## [ACTIVITY]
Down to the last line, set the entries down again exactly.

---

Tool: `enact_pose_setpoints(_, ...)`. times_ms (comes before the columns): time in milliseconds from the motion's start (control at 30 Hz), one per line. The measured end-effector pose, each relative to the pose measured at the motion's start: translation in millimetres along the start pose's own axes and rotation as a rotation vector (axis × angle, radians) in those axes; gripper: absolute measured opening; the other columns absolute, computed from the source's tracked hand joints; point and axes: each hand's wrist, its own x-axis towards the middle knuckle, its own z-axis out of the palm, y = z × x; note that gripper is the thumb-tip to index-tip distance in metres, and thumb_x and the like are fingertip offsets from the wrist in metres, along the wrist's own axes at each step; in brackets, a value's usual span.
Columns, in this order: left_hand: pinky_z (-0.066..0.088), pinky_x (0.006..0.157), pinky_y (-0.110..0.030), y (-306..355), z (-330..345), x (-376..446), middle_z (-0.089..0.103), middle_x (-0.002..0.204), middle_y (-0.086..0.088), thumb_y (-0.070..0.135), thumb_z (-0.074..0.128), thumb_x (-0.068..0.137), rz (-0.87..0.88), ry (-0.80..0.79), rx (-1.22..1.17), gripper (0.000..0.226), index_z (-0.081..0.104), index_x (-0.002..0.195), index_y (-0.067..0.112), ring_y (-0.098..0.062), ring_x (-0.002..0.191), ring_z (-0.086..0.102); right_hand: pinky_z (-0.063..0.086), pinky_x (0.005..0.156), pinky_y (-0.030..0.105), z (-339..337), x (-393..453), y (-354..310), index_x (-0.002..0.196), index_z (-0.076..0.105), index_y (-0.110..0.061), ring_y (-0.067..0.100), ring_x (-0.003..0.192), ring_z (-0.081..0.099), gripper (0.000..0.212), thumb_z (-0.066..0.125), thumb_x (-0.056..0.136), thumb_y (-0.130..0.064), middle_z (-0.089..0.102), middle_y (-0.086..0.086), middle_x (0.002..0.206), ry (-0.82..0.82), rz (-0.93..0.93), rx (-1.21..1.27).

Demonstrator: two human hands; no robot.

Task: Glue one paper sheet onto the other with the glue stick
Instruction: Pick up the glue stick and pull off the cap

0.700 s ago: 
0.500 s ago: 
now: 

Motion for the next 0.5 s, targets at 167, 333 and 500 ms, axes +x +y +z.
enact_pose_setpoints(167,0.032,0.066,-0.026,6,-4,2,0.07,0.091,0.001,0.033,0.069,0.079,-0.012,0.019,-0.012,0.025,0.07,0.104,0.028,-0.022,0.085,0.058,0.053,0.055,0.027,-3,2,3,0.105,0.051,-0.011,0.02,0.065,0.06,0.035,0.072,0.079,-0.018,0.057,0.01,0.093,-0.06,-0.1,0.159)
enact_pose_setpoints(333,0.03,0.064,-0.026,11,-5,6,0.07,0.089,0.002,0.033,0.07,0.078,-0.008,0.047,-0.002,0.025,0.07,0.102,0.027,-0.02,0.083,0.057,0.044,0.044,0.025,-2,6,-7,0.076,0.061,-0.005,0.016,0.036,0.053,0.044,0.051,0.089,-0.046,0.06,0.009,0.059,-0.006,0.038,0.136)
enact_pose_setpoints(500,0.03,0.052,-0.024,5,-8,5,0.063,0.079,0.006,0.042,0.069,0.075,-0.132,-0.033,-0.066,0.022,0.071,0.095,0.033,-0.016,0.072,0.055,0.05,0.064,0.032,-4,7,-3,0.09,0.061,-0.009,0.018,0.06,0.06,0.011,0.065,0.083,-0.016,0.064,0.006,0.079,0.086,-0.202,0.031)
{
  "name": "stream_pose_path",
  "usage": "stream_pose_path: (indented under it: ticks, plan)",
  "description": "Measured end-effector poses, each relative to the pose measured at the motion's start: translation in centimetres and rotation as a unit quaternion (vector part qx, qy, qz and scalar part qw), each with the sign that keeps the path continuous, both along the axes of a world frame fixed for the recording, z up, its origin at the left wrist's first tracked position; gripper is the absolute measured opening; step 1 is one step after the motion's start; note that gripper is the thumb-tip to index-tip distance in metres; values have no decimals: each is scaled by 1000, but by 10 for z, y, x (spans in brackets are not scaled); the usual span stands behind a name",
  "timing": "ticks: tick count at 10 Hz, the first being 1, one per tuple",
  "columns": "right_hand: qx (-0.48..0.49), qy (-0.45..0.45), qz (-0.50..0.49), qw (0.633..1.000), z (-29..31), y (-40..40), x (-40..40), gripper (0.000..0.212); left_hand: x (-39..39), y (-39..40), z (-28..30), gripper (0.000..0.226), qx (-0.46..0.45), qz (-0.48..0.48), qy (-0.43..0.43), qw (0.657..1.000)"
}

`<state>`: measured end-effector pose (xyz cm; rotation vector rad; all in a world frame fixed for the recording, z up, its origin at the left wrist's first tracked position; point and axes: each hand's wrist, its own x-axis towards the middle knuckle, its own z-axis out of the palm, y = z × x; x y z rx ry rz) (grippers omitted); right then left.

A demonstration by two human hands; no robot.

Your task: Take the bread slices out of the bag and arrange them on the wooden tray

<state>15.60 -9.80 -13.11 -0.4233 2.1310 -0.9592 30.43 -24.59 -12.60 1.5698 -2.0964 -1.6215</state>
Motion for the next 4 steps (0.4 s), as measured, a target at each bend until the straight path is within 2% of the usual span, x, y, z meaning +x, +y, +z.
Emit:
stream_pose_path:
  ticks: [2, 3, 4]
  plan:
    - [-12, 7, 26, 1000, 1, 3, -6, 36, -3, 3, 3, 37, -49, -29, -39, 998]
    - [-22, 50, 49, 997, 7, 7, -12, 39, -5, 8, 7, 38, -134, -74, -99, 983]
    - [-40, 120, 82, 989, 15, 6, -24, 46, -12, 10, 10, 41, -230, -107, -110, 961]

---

## [RESPONSE]
Tool: `enact_pose_setpoints(_, ...)`. times_ms (comes before the columns): time in milliseconds from the motion's start (control at 30 Hz), one per line. The measured end-effector pose, each relative to the pose measured at the motion's start: translation in millimetres along the start pose's own axes and rotation as a rotation vector (axis × angle, radians) in those axes; gripper: absolute measured opening; the other columns absolute, computed from the source's tracked hand joints; point and axes: each hand's wrist, its own x-axis towards the middle knuckle, its own z-axis out of the palm, y = z × x; note that gripper is the thumb-tip to index-tip distance in metres, and thumb_x and the like are fingertip offsets from the wrist in metres, along the wrist's own axes at each step; in brackets, a value's usual span.
Columns, in this order: left_hand: pinky_z (-0.066..0.088), pinky_x (0.006..0.157), pinky_y (-0.110..0.030), y (-306..355), z (-330..345), x (-376..446), middle_z (-0.089..0.103), middle_x (-0.002..0.204), middle_y (-0.086..0.088), thumb_y (-0.070..0.135), thumb_z (-0.074..0.128), thumb_x (-0.068..0.137), rz (-0.87..0.88), ry (-0.80..0.79), rx (-1.22..1.17), gripper (0.000..0.226), index_z (-0.081..0.104), index_x (-0.002..0.195), index_y (-0.067..0.112), ring_y (-0.098..0.062), ring_x (-0.002..0.191), ring_z (-0.086..0.102); right_hand: pinky_z (-0.063..0.086), pinky_x (0.005..0.156), pinky_y (-0.030..0.105), z (-339..337), x (-393..453), y (-354..310), index_x (-0.002..0.196), index_z (-0.076..0.105), index_y (-0.110..0.061), ring_y (-0.067..0.100), ring_x (-0.003..0.192), ring_z (-0.081..0.099), gripper (0.000..0.212), thumb_z (-0.066..0.125), thumb_x (-0.056..0.136), thumb_y (-0.130..0.064), middle_z (-0.089..0.102), middle_y (-0.086..0.086), middle_x (0.002..0.206), ry (-0.82..0.82), rz (-0.93..0.93), rx (-1.21..1.27).

Demonstrator: two human hands; no robot.

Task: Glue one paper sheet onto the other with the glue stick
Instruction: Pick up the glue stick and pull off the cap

0.700 s ago: 
0.500 s ago: 
now: 

Motion for the next 0.5 s, targets at 167, 333 and 500 ms, axes +x +y +z.
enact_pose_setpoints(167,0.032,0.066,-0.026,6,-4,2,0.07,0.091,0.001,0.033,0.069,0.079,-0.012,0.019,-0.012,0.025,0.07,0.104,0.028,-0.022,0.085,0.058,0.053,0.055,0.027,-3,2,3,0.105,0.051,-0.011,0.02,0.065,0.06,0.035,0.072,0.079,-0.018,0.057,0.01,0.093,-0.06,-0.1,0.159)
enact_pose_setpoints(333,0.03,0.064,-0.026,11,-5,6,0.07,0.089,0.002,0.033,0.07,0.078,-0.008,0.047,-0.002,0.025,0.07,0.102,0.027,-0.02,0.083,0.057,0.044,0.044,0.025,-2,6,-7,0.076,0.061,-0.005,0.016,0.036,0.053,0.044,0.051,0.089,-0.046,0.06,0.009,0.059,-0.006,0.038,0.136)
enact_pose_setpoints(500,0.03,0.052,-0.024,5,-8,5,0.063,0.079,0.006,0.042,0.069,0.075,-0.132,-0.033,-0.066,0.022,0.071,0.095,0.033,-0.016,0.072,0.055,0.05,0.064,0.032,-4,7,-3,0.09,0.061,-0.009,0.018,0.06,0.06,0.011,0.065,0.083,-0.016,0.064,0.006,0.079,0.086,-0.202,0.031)
{
  "name": "stream_pose_path",
  "usage": "stream_pose_path: (indented under it: ticks, plan)",
  "description": "Measured end-effector poses, each relative to the pose measured at the motion's start: translation in centimetres and rotation as a unit quaternion (vector part qx, qy, qz and scalar part qw), each with the sign that keeps the path continuous, both along the axes of a world frame fixed for the recording, z up, its origin at the left wrist's first tracked position; gripper is the absolute measured opening; step 1 is one step after the motion's start; note that gripper is the thumb-tip to index-tip distance in metres; values have no decimals: each is scaled by 1000, but by 10 for z, y, x (spans in brackets are not scaled); the usual span stands behind a name",
  "timing": "ticks: tick count at 10 Hz, the first being 1, one per tuple",
  "columns": "right_hand: qx (-0.48..0.49), qy (-0.45..0.45), qz (-0.50..0.49), qw (0.633..1.000), z (-29..31), y (-40..40), x (-40..40), gripper (0.000..0.212); left_hand: x (-39..39), y (-39..40), z (-28..30), gripper (0.000..0.226), qx (-0.46..0.45), qz (-0.48..0.48), qy (-0.43..0.43), qw (0.657..1.000)"
}

`<state>`: measured end-effector pose (xyz cm; rotation vector rad; all in a world frame fixed for the recording, z up, its origin at the left wrist's first tracked position; point and axes: each hand's wrist, its own x-axis towards the middle knuckle, its own z-axis out of the palm, y = z × x; x y z rx ry rz) (grippers omitted); right then left.

A demonstration by two human hands; no robot.

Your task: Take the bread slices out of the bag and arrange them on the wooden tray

<state>15.60 -9.80 -13.11 -0.4233 2.1310 -0.9592 30.43 -24.59 -12.60 1.5698 -2.0964 -1.6215</state>
Motion for the next 4 steps (0.4 s), as measured, a target at each bend until the straight path is within 2% of the usual span, x, y, z meaning +x, +y, +z.
Emit:
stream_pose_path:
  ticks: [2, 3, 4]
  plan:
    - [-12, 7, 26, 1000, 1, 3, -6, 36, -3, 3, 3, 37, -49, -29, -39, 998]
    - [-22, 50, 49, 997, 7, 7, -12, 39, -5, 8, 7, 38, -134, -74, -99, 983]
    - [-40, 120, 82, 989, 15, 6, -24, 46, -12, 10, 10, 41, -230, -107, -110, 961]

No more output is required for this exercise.